(Extracted records)
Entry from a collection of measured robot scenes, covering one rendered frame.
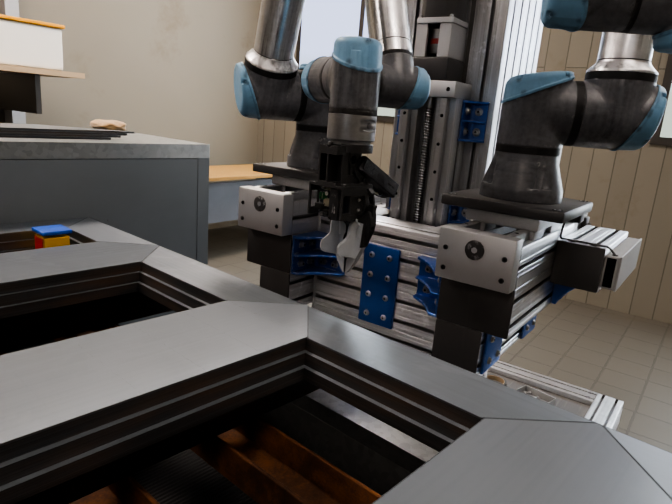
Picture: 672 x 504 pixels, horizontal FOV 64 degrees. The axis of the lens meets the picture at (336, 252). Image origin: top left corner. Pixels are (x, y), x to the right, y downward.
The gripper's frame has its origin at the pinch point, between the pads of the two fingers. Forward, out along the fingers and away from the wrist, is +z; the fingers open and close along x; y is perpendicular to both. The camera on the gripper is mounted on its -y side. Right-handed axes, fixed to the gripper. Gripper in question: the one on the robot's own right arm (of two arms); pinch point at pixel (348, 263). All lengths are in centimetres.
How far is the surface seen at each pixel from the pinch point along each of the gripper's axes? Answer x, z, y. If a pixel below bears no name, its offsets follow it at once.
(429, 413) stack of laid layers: 29.0, 7.5, 18.8
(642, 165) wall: -32, -8, -331
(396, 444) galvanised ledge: 16.2, 24.4, 4.4
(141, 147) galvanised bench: -81, -12, -7
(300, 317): 2.7, 5.6, 13.5
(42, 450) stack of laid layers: 9, 7, 52
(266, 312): -1.9, 5.6, 16.2
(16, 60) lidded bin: -283, -39, -45

What to do>
Please give the records again word for word, omitting all images.

Solution for this problem>
Entry from a collection of measured robot scenes, covering one rendered frame.
Picture: 672 x 504 pixels, horizontal FOV 64 degrees. The axis of the lens meets the picture at (336, 252). Image origin: top left corner. Pixels are (x, y), x to the right, y downward.
The gripper's frame has its origin at the pinch point, between the pads of the two fingers. Forward, out along the fingers and away from the wrist, is +z; the fingers open and close along x; y is perpendicular to both. The camera on the gripper is mounted on its -y side. Right-handed axes, fixed to the gripper. Gripper in question: the one on the robot's own right arm (of two arms); pinch point at pixel (348, 263). All lengths are in centimetres.
How far is the surface seen at each pixel from the pinch point along each of the gripper's axes? Answer x, z, y. If a pixel below bears no name, its offsets follow it at once.
(429, 413) stack of laid layers: 29.0, 7.5, 18.8
(642, 165) wall: -32, -8, -331
(396, 444) galvanised ledge: 16.2, 24.4, 4.4
(141, 147) galvanised bench: -81, -12, -7
(300, 317): 2.7, 5.6, 13.5
(42, 450) stack of laid layers: 9, 7, 52
(266, 312): -1.9, 5.6, 16.2
(16, 60) lidded bin: -283, -39, -45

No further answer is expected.